The team is expecting a largely Hispanic crowd. The Thunder hope the crowd will keep coming back throughout the season, along with fans from other immigrant communities which are more familiar with soccer.
That's one of the reasons the Thunder moved to James Griffin Stadium from the National Sports Center in Blaine -- its home for the last 14 years. Thunder president and general manager Jim Froslid says he wants to expand the fan base.
"In Blaine, it's the largest soccer complex in the world," says Froslid. "That was a first good stepping stone for us. But as we grew and saw our numbers, we realized we needed to be more central. It was purely a reaction to what our fans were telling us. They wanted us more central in the Twin Cities."
The stadium in St. Paul is located at I-94 and Lexington Parkway. James Griffin Stadium has a smaller capacity, about 5,000, compared to the more than 8,000 seats in Blaine. So far attendance in St. Paul is down about 25 percent from the 4,000 who used to come out to see the team play in Blaine. Froslid says he's not worried about the numbers right now.
"We anticipated that our attendance would go down early on. We made this decision in November. We didn't have time to get the word out. So it will take a little bit of time," he says.

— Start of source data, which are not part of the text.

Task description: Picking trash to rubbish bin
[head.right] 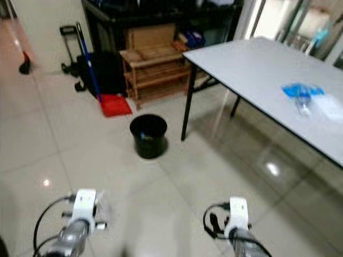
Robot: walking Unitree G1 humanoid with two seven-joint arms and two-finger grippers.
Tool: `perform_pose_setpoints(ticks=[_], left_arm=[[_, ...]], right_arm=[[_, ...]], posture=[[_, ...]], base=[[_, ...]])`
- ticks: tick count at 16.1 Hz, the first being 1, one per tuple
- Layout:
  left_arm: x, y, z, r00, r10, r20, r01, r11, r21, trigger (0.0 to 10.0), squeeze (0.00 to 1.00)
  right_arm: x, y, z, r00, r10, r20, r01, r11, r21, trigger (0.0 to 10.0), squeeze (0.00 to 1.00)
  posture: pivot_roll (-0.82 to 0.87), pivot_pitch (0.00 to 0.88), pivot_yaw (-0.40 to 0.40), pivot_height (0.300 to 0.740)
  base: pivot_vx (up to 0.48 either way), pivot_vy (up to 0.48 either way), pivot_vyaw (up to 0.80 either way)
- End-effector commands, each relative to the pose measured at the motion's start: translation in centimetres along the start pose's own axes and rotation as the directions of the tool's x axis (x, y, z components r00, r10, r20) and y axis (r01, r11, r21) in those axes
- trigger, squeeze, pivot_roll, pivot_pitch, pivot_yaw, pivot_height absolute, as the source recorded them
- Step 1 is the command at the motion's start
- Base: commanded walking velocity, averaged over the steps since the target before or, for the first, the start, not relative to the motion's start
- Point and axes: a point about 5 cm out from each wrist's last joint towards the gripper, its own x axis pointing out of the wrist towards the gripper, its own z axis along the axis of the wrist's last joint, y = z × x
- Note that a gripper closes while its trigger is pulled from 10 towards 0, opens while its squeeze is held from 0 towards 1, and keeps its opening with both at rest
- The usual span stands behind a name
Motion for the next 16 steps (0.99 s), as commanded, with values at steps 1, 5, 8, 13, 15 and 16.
perform_pose_setpoints(ticks=[1,5,8,13,15,16], left_arm=[[0.07,1.15,0.10,0.999,0.036,-0.003,-0.036,0.999,-0.001,10.0,0.00],[0.09,1.11,0.17,0.999,0.035,0.000,-0.035,0.999,-0.001,10.0,0.00],[0.09,1.15,0.18,0.999,0.035,0.000,-0.035,0.999,-0.001,10.0,0.00],[0.07,0.94,0.09,1.000,0.030,-0.002,-0.030,1.000,0.001,10.0,0.00],[0.07,0.91,0.08,1.000,0.028,-0.003,-0.028,1.000,0.003,10.0,0.00],[0.07,0.90,0.09,1.000,0.028,-0.003,-0.028,1.000,0.003,10.0,0.00]], right_arm=[[0.28,0.85,0.50,1.000,0.019,0.017,-0.019,1.000,0.014,10.0,0.00],[0.30,0.91,0.57,0.999,0.023,0.024,-0.023,0.999,0.032,10.0,0.00],[0.30,0.94,0.53,0.999,0.024,0.022,-0.025,0.999,0.028,10.0,0.00],[0.22,1.04,0.03,0.999,0.033,0.002,-0.033,0.999,0.018,10.0,0.00],[0.21,0.99,0.01,1.000,0.030,0.001,-0.030,0.999,0.021,10.0,0.00],[0.20,0.97,0.00,1.000,0.030,0.001,-0.030,0.999,0.021,10.0,0.00]], posture=[[0.00,0.070,-0.074,0.740],[0.00,0.070,-0.074,0.740],[0.00,0.072,-0.073,0.740],[0.00,0.070,-0.074,0.740],[0.00,0.068,-0.075,0.740],[0.00,0.067,-0.075,0.740]], base=[[0.461,0.000,0.00],[0.448,0.000,0.00],[0.446,0.000,0.00],[0.448,0.000,0.00],[0.446,0.000,0.00],[0.446,0.000,0.00]])
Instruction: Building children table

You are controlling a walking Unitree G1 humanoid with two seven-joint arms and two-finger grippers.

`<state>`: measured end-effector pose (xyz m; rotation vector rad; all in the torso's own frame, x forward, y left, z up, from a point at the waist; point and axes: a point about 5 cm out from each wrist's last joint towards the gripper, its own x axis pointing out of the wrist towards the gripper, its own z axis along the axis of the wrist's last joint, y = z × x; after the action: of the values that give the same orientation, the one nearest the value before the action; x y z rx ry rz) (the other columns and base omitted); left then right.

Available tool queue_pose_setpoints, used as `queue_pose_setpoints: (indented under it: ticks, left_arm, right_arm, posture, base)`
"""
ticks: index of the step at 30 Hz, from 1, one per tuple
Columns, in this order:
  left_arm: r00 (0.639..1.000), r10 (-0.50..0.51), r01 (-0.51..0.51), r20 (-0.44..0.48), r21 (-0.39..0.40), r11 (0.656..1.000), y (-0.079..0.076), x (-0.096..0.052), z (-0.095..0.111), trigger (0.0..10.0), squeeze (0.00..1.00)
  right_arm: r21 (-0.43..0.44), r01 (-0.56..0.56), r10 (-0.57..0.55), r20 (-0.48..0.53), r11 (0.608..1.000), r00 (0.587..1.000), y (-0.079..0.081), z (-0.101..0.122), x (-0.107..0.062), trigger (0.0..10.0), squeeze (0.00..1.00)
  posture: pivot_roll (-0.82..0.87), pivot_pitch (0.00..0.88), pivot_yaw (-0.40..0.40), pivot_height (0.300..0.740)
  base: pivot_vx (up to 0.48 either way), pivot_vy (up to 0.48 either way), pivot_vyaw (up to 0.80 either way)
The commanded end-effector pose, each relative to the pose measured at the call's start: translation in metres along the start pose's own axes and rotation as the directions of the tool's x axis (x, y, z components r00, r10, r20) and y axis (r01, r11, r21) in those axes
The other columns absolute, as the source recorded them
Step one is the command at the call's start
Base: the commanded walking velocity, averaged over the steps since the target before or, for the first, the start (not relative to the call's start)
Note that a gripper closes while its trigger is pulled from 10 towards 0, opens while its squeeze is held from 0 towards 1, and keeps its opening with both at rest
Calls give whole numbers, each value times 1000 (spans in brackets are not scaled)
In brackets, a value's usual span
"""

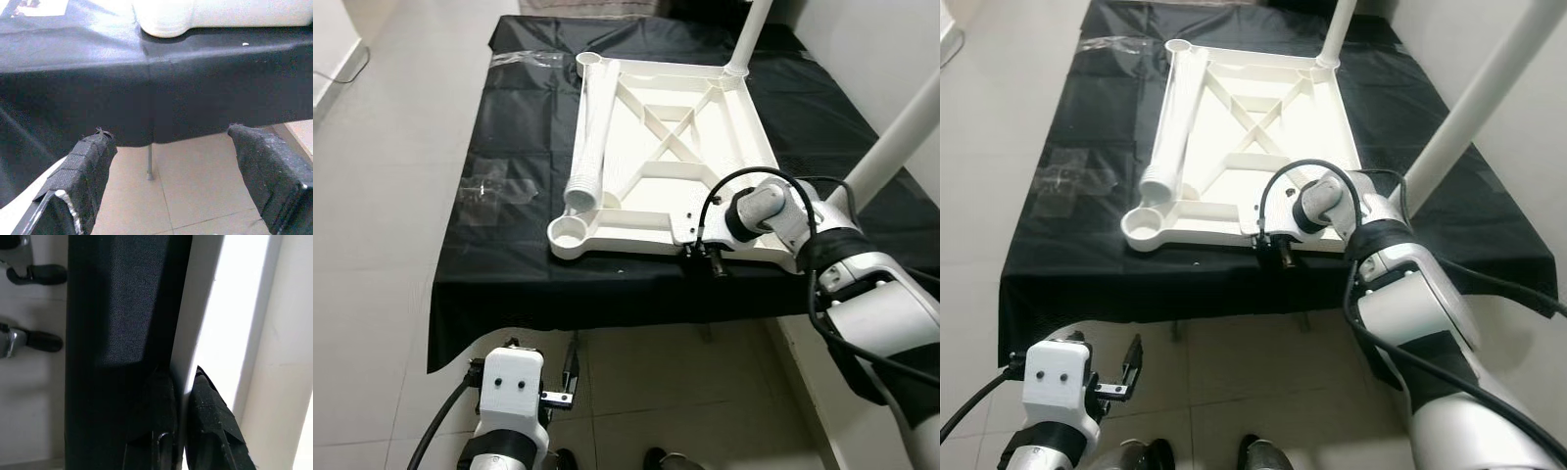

And it may take a few incentives. Metro Transit is offering Thunder fans complimentary rides to and from all home games if they show their ticket for that day's game.
Froslid says the team's undefeated record at home could also be a draw. Fans say they like the way the bleachers are close to the field at Griffin Stadium. The experience is a little bit different for the players too. The field at Griffin stadium is narrower than a standard soccer field. Veteran Thunder forward Amos Magee says that means players have to adjust their game.
"It's a lot different, besides the parameters of the field and the surface, which I liked better in Blaine. This (is) kind of, just a really intimate atmosphere. And shoot, it's about six blocks from my house. I can't complain about that," Magee laughs.
James Carpenter, the president of the Minnesota Soccer Association, says the team took a chance in moving.
"We won't know until the season fully plays out whether it was a good move. I do think they've taken some risk by doing this, but nothing ventured, nothing gained," Carpenter says.